→ **Work item**
Please indicate the number of lines in the listing below that include the string "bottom"; add nothing else.
════════════════════
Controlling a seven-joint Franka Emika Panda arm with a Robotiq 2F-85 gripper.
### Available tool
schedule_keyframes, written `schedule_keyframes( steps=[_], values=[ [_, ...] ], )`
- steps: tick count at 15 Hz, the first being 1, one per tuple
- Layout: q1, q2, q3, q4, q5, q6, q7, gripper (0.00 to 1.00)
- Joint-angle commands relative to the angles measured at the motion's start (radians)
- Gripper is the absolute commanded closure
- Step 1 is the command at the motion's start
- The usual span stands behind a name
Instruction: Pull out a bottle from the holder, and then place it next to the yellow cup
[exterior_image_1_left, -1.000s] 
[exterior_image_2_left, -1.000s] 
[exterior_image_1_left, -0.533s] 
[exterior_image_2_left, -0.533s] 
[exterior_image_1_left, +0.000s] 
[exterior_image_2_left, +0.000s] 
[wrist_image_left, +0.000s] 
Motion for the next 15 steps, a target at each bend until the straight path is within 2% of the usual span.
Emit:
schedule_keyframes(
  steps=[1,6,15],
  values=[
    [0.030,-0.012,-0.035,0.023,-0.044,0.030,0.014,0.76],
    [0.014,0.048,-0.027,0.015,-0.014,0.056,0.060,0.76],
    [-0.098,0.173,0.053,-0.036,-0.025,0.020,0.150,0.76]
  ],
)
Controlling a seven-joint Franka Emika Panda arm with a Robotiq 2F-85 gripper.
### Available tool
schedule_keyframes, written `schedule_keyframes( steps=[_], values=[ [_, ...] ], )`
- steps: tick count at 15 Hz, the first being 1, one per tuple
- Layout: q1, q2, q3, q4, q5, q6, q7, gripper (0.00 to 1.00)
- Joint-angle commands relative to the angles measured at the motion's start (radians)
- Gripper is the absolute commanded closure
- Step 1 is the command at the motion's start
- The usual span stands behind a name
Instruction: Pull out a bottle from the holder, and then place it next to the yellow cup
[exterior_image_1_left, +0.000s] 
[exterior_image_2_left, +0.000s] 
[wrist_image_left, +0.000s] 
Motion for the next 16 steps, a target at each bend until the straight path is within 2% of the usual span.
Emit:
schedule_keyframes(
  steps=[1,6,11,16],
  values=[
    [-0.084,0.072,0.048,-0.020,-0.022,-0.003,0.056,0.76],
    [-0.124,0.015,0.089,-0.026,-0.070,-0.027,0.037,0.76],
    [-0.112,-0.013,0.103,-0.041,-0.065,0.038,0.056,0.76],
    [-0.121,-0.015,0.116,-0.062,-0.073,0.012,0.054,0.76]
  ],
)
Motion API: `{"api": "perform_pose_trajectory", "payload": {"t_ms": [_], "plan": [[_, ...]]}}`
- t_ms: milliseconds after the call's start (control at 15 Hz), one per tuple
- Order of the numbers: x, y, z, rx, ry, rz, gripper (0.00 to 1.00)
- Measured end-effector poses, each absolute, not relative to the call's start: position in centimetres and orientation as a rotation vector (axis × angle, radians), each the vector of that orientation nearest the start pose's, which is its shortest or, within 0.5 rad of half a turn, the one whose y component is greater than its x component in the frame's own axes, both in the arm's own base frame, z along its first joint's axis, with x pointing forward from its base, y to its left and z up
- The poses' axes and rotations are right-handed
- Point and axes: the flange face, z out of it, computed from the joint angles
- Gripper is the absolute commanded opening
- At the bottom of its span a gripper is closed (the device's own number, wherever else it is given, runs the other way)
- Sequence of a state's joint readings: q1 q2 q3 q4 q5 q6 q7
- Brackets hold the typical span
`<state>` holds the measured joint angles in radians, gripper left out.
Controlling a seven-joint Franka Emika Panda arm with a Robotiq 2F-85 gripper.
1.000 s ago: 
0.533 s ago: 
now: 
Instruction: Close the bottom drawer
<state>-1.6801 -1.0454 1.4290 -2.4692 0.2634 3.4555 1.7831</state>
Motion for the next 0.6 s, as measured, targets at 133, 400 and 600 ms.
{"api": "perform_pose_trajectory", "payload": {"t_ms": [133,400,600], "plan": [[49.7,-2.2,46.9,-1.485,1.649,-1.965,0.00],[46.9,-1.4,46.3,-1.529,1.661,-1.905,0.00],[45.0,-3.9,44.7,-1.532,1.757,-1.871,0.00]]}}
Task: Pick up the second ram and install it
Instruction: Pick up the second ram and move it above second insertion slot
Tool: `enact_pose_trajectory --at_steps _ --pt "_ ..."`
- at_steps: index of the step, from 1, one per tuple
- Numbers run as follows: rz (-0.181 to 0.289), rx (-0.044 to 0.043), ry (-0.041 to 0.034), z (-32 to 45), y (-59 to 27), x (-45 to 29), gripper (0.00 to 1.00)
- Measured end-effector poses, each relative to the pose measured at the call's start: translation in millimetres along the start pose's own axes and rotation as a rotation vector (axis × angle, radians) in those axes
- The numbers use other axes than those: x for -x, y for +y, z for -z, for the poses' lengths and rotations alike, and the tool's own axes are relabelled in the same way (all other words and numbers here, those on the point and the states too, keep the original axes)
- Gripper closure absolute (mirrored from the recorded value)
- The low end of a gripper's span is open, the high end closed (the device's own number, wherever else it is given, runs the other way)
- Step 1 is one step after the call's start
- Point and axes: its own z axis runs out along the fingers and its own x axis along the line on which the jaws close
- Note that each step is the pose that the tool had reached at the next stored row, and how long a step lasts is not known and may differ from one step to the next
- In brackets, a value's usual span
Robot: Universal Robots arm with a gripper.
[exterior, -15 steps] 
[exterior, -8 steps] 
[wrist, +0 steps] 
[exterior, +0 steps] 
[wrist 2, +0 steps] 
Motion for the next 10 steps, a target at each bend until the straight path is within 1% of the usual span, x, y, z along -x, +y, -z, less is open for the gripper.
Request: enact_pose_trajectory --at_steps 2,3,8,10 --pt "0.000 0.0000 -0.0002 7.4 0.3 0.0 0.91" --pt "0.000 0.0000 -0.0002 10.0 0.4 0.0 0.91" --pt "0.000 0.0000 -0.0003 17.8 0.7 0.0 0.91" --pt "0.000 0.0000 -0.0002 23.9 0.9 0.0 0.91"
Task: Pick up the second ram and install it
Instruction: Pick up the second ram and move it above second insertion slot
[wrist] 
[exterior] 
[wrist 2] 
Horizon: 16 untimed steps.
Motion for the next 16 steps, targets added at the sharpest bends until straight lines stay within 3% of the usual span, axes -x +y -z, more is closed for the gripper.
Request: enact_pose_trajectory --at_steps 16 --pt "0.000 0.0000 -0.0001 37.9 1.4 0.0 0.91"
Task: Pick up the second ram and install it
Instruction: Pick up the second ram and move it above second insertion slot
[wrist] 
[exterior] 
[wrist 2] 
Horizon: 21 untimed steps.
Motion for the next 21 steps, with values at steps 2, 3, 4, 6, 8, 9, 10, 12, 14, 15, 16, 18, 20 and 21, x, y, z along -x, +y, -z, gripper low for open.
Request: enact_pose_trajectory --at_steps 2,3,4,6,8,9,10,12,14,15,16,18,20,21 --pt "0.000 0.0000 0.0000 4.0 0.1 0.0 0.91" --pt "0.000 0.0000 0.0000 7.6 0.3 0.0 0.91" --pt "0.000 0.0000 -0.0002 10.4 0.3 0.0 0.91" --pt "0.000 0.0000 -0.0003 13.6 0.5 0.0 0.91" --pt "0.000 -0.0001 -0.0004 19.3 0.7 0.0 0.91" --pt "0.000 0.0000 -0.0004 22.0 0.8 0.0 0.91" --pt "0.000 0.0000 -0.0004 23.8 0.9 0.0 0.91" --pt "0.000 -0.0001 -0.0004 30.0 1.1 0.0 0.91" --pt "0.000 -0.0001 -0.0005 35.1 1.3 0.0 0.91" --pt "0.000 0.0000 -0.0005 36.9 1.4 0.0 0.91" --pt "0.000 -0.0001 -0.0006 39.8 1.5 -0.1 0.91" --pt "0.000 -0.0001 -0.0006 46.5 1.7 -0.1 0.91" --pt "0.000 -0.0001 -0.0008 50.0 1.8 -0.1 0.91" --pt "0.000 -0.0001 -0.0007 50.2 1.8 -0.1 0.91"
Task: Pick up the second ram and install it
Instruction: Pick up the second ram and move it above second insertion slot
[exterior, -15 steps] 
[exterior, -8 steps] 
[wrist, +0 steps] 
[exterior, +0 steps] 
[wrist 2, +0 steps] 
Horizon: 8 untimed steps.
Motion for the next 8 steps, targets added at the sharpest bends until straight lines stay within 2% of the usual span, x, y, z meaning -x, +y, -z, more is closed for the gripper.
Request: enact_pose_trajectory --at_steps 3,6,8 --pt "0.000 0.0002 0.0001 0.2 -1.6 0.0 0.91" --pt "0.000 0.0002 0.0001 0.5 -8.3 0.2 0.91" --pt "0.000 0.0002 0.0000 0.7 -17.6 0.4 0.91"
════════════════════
→ **Finished task**
2